Modeling DNA Diversity in Reverse Cholesterol Transport

BACKGROUND:

The collaborative research project will address a major problem in genetic epidemiology, namely the development of strategies to rationally identify and select sites or combinations of sites for genotype-phenotype studies that will be most relevant for predicting and understanding the role of genes in physiological phenotypes. Knowledge could be advanced in both specific and general terms. The project will focus on the genetic architecture of 62 genes either known or hypothesized to have a role in cholesterol transport. The data and conclusions generated by this project will enrich our understanding of both the extant genetic variation in these genes and the functional or causative relationships between such variation and phenotypes measured at a variety of organizational scales (pathway, systemic and clinical outcome). The additional focus on environmental interaction terms will enhance understanding of specific gene x environment interactions in the cholesterol transport system. The project involves three collaborating grants: R01HL72810 to Eric A. Boerwinkle at the University of Texas School of Public Health; R01HL72905 to Charles F. Sing at the University of Michigan at Ann Arbor; and R01HL72904 to Andrew Clark at Cornell University in Ithaca, New York.

DESIGN NARRATIVE:

This Collaborative Research Project will model DNA diversity in Reverse Cholesterol Transport (RCT) by exploring the genetic basis underlying this pathway and its contribution to atherosclerosis risk and cardiovascular disease (CVD). Given the progress of the Human Genome Project and the development of laboratory and analytic resources, the delineation of a gene's complete genetic architecture and contribution to individual differences within a population becomes (theoretically) feasible. This study will explore the variation in 8 of 62 candidate genes that will be screened using a battery of single nucleotide polymorphisms (SNPs). The eight genes (and the 6-10 SNPs within each) will be chosen based upon association with a surrogate quantitative trait (using a cholesterol efflux assay). The genes will be exhaustively characterized by analysis of DNA sequence variation, linkage disequilibrium (LD), and haplotypes in samples from the community-based CARDIA study. Genotype-phenotype relationships will be determined using analytic methods that take advantage of population/evolutionary history, underlying complexity, and other innovative approaches.
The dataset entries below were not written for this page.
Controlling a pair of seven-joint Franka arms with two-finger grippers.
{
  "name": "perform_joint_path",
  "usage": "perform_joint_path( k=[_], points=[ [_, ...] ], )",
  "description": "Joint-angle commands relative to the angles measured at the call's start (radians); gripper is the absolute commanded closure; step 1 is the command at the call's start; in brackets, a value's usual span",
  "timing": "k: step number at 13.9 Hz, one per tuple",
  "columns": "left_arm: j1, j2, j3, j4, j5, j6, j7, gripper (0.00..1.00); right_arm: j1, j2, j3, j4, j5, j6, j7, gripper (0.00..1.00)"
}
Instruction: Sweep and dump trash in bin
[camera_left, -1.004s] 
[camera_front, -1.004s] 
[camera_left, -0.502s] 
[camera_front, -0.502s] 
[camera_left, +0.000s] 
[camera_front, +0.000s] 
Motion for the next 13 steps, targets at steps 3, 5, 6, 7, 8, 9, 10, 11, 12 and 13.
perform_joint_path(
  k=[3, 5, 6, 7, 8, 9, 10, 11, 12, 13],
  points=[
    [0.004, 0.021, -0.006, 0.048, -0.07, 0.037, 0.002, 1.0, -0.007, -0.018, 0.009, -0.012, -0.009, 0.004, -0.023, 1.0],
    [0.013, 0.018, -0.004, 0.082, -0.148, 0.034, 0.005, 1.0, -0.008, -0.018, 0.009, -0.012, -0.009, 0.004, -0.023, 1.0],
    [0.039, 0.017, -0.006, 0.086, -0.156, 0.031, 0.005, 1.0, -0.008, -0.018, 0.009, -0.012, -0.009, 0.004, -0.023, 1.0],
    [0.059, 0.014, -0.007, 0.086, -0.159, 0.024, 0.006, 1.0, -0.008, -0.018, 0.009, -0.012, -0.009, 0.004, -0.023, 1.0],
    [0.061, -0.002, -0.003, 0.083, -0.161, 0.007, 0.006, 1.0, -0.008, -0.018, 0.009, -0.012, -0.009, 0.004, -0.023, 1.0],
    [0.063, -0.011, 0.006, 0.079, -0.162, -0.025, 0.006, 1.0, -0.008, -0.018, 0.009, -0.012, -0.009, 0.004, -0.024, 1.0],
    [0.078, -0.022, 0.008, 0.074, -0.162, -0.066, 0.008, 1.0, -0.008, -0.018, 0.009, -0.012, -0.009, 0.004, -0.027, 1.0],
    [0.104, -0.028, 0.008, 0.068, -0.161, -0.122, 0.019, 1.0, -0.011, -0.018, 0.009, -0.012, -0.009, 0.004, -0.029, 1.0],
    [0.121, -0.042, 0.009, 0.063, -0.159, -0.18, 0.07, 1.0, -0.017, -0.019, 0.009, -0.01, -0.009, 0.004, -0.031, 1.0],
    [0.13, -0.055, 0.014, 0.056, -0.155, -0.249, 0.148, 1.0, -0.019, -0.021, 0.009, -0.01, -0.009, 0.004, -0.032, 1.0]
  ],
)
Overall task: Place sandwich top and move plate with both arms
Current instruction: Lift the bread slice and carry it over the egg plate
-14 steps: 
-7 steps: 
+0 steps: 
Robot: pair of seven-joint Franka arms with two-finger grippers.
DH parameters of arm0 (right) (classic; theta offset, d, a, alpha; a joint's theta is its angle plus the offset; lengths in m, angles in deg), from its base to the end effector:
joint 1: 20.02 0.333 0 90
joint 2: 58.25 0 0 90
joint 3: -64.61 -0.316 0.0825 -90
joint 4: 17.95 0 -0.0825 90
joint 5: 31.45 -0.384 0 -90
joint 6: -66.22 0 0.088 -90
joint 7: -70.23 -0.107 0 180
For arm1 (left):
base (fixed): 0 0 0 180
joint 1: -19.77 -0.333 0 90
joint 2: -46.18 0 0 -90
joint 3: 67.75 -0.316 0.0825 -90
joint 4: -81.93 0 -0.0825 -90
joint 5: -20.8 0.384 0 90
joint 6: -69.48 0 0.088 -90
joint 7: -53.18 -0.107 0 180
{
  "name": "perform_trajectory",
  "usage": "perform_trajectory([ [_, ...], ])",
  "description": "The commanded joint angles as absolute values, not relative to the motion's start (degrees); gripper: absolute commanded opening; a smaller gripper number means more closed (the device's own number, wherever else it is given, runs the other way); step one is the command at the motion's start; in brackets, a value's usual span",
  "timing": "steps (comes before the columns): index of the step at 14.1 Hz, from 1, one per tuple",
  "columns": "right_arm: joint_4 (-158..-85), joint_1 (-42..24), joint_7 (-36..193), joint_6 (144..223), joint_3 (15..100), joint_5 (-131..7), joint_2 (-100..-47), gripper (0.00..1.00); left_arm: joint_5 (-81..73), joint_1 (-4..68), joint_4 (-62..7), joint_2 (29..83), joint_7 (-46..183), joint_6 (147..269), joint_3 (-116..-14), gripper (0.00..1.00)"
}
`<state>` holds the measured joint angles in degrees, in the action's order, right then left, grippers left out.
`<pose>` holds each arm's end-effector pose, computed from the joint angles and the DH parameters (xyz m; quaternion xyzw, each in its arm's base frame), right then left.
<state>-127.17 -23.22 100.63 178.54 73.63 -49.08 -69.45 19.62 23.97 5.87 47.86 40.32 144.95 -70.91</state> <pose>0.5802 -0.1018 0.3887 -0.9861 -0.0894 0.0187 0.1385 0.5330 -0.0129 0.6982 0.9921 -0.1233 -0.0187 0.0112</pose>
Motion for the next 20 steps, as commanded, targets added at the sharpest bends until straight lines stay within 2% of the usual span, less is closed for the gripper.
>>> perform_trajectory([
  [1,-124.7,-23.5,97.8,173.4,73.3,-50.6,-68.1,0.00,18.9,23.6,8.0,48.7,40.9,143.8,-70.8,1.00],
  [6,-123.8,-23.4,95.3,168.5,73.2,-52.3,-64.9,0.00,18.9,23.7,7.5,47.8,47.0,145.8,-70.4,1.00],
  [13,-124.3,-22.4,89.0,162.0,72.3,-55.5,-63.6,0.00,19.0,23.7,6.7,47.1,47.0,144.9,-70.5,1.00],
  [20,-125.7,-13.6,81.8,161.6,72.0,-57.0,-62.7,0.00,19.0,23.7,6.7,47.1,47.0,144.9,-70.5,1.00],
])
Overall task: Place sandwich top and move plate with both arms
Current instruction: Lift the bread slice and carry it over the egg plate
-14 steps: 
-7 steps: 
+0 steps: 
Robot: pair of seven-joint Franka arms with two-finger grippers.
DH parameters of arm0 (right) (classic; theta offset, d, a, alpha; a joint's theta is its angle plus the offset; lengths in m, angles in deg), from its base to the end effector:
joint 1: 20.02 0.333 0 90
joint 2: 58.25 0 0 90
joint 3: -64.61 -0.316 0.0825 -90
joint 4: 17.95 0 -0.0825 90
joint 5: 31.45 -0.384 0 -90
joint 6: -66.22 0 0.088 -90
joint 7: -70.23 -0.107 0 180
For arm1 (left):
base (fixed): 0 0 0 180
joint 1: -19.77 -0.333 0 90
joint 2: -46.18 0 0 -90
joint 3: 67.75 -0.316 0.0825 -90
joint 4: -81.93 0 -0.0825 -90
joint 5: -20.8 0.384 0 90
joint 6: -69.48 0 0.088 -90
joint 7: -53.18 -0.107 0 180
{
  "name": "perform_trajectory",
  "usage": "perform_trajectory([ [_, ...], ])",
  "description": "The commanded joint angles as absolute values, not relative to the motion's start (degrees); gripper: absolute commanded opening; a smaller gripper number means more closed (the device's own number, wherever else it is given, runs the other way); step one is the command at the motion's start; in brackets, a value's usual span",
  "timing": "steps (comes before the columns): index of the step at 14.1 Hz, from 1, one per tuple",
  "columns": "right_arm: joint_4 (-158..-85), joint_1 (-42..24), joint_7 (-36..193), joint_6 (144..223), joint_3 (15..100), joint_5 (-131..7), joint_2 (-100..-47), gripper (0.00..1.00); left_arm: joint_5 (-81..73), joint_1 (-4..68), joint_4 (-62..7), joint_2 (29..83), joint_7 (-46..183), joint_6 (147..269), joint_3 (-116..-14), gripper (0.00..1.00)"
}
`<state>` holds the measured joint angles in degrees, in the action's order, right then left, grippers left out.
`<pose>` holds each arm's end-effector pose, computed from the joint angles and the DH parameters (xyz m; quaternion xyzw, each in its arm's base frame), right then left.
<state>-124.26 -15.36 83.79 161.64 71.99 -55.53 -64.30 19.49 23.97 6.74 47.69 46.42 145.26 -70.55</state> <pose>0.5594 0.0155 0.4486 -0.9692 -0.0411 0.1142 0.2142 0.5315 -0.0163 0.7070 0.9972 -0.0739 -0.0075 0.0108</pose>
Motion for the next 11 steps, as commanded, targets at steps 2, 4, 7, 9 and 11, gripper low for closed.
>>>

Component 1 of this Collaborative Research Project under Eric Boerwinkle will generate a large amount of new data on complex patterns of variation in a substantial number of genes. A major objective is to develop methods for analyzing these data to find etiologically relevant aspects of variation. For each of 62 candidate genes, the initial responsibility of Component 2 under Andrew Clark is to analyze the distribution of single DNA site and haplotype variation in terms of the population processes responsible for that variation. The investigators will develop systematic methods to identify subsets of sites that most fully capture the haplotypic structure of the data and thereby reduce the dimensionality of the variation. These methods will be applied to haplotype and genotype variation in a population-based sample of 2007 African-Americans and 2139 European-Americans from the CARDIA study. Single nucleotide polymorphisms frequency spectra, linkage disequilibrium and the block-wise structure of haplotypes will be quantified and related to expectations of population genetic theory. Novel approaches to genotype-phenotype associations will be pursued, in close collaboration with Component 3, by testing the fit of the neutral site frequency spectrum to data stratified by phenotypic measures.